De la maladie d’Alzheimer à l’anxiété, du diabète à la dépression, la spirale infernale de maladies de la vie moderne semble indiquer que les Américains et Européens sont malades et tristes.
Pourquoi ?
La malbouffe, la surconsommation de médicaments et la culture-poubelle ne sont que des symptômes.
Pour Charles Hugh Smith, « la financiarisation de l’expérience humaine » en est la cause, et c’est le mal social de notre ère :
« Il s’agit de tout transformer en une transaction financière qui profite aux entreprises et à l’Etat. Etant donné que l’Etat a besoin d’entreprises rentables pour générer des revenus fiscaux (et pour payer les salaires qui génèrent les impôts sur le revenu), l’Etat est un partenaire implicite de toute transaction visant à financiariser l’expérience humaine. »
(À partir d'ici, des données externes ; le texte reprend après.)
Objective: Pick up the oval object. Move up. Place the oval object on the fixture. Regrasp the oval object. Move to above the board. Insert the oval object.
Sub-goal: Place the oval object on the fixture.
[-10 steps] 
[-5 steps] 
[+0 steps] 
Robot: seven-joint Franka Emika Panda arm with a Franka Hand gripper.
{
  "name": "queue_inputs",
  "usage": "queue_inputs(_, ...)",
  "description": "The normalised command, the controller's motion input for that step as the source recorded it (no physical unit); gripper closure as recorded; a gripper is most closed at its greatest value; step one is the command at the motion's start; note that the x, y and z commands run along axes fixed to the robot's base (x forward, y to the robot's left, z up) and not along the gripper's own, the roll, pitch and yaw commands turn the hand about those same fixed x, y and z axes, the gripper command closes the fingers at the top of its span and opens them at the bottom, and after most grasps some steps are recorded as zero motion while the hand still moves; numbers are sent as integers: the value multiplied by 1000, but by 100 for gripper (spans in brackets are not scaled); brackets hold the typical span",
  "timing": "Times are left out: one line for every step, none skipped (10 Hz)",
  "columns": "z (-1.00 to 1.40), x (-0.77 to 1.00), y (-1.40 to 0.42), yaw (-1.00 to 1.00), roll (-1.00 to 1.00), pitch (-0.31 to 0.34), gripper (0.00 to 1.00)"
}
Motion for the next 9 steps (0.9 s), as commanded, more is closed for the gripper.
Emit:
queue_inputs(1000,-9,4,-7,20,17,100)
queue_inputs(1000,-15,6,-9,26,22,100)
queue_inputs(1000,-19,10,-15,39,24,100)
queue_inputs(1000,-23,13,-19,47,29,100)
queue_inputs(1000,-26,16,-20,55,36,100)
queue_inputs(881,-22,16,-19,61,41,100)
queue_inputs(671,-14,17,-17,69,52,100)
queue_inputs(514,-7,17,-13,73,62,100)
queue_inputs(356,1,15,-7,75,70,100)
L’un des signes clairs de l’omniprésence de cette tendance est le fait que peu de gens la remarquent. Pensez-y :
- des outils que l’on se prêtait fut un temps sans frais entre voisins sont maintenant achetés dans des grands magasins — même si l’on n’a l’intention de s’en servir qu’une seule fois ; voire loués via des plates-formes collaboratives ;
- la garde des enfants, que l’on confiait par le passé aux soins attentifs d’amis ou de parents, est sous-traitée à des crèches, baby-sitters et des garderies ;
- le dîner en famille devient une rareté.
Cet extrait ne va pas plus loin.